Personal information
- Born: 17 July 1996 (age 30) Bega, New South Wales, Australia
- Height: 194 cm (6 ft 4 in)
- Weight: 111 kg (17 st 7 lb)

Playing information
- Position: Prop, Second-row
Club
| Years | Team | Pld | T | G | FG | P |
| 2017–19 | Gold Coast Titans | 23 | 1 | 0 | 0 | 4 |
| 2019–23 | Manly Sea Eagles | 27 | 0 | 0 | 0 | 0 |
|  | Total | 50 | 1 | 0 | 0 | 4 |
- Source: As of 2 April 2021
- Father: David Boyle
- Relatives: Millie Boyle (sister) Jason Croker (uncle) Lachlan Croker (cousin)

= Morgan Boyle =

Australian rugby league footballer

Morgan Boyle (born 17 July 1996) is a former Australian professional rugby league footballer who played as a and forward for the Manly Warringah Sea Eagles and the Gold Coast Titans in the National Rugby League (NRL).

==Background==
Boyle was born in Bega, New South Wales, Australia. He is the son of former Canberra Raiders player David Boyle, brother of dual international Millie Boyle and nephew of Australian international Jason Croker.

Boyle played his junior rugby league for Cobargo Eels, before being signed by the Canberra Raiders.

==Playing career==
===Early career===
In 2014 and 2015, Boyle played for the Canberra Raiders' NYC team.

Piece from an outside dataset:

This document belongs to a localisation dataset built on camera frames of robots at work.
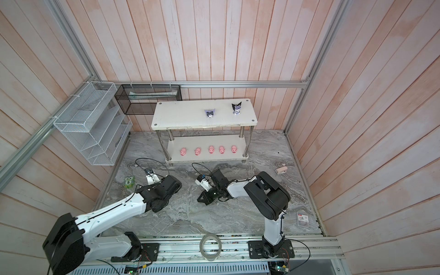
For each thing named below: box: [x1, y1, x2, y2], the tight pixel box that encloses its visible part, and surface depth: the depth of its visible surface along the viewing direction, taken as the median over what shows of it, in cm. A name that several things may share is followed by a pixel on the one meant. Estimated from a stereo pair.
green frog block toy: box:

In 2016, he joined the Gold Coast Titans and started playing for their NYC team.

===2017===
In 2017, Boyle graduated to the Titans' Queensland Cup team, Tweed Heads Seagulls. In round 6 of the 2017 NRL season, he made his NRL debut for the Titans against his former club the Raiders.

===2018===
In round 5 of the 2018 NRL season, Boyle scored his first NRL try for the Gold Coast in the 32-20 win over the Manly-Warringah Sea Eagles at Marley Brown Oval.

===2019===
Boyle made his first appearance for Manly-Warringah after leaving the Gold Coast mid-season in round 6 of the 2019 NRL season against St George, coming off the bench in a 12-10 loss at WIN Stadium.

===2020===
Boyle was limited to only seven matches for Manly-Warringah in the 2020 NRL season as the club missed out on the finals finishing 13th.

===2021===
On 5 April, it was announced that Boyle would miss the remainder of the 2021 NRL season with a shoulder injury.

===2022===
Boyle made only one appearance for Manly in the 2022 NRL season which was against the Sydney Roosters in round 20 of the competition.